G1 ran for 302 issues. (just sayin')
For the best references just read the wiki or the "-tions" stories they are at best vaguely referenced to. this includes maximum dinobots. Same for Autocracy and Megatron Origins. You can do the same for the Bumblebee and Ironhide minis as well.
If you can get them on sale via comixology or borrow them, read all hail Megatron and the first 5 trades of the Costa led ongoing. They are not worth paying for.
Read or purchase chaos theory and police action as they most directly precede 125- death of Optimus Prime. Last stand of the Wreckers is not massively important but is an excellent comic series by a similar creative team.
As for the spotlights from the Furman era, some are very important to the current stories, others worthless. You may want to read: Shockwave, Hotrod, Wheelie, Nightbeat, Arcee, Hardhead, Cyclonus, Optimus Prime (not to be confused with Orion Pax). I could recommend another half dozen spotlights, but those are the ones that jump most readily to mind regarding current stories, especially Arcee, Shockwave and Wheelie.
Happy reading.
Looking For: Wreckers Saga TPB Collection (with Requiem)

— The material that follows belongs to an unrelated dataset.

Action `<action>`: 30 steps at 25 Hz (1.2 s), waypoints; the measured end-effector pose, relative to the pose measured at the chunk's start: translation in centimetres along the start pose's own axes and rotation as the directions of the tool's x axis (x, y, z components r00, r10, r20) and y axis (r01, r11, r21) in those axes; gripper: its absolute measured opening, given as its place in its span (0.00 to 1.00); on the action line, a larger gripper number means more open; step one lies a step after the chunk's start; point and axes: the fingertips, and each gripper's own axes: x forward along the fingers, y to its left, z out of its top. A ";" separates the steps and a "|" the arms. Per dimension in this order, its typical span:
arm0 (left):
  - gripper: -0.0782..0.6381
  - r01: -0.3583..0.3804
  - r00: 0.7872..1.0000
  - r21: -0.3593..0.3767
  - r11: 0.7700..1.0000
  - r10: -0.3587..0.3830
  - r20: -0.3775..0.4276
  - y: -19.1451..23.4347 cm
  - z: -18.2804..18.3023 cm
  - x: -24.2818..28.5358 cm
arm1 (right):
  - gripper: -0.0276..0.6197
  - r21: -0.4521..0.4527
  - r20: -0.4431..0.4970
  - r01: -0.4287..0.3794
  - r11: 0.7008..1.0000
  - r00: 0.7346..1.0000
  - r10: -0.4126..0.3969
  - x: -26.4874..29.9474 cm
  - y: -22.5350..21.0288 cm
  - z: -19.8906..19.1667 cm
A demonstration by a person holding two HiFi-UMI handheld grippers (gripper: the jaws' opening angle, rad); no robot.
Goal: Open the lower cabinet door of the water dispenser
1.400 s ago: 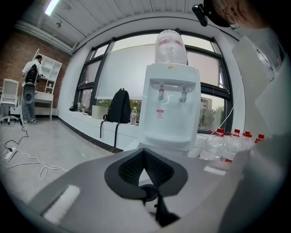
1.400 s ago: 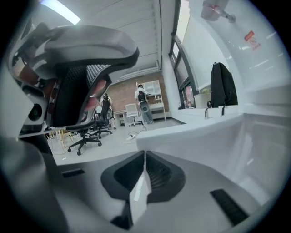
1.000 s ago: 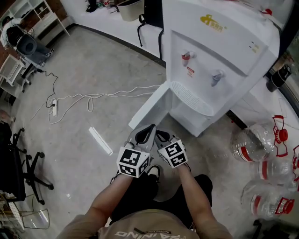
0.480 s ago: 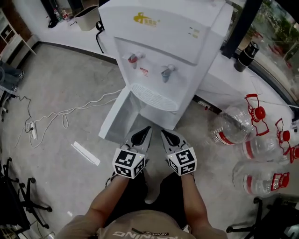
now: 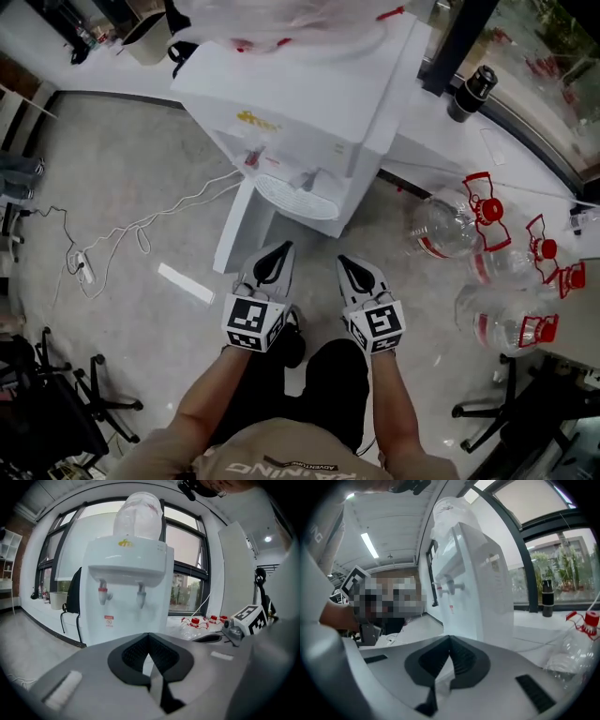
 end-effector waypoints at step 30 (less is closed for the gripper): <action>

There's a series of 8 collections (handily called Transformers: IDW Collection for about $40 each online) that includes everything you could have read up to the MTMTE and mostly in order.
But it doesn't mean you should have or must have. Generally MTMTE works as a standalone comic (with the 125th special - hence why it's included in the MTMTE collections).
The two issues I think are must reads are James Roberts issues of the IDW ongoing series (#22 and #23). They most involve flashbacks set in the prewar era and introduce many of the elements (like functionalism) that he explored in further in the Shadowplay 3-parter.
The most recent MTMTE story ties into Last Stand of the Wreckers, and that's also a good, and generally standalone, series worth reading.
RID on the otherhand is a bit more tied to things like Spotlight:Arcee, and Chaos, and All Hail Megatron.
Yeah there were over 300 UK issues, but they had on average 11 new pages per issue (at most 17 pages and that was rarely) compared to the average 22 pages of an IDW comic. But then 80s comics weren't decompressed so perhaps more happened per issue. It's probably somewhere about a tie, but IDW is still ongoing.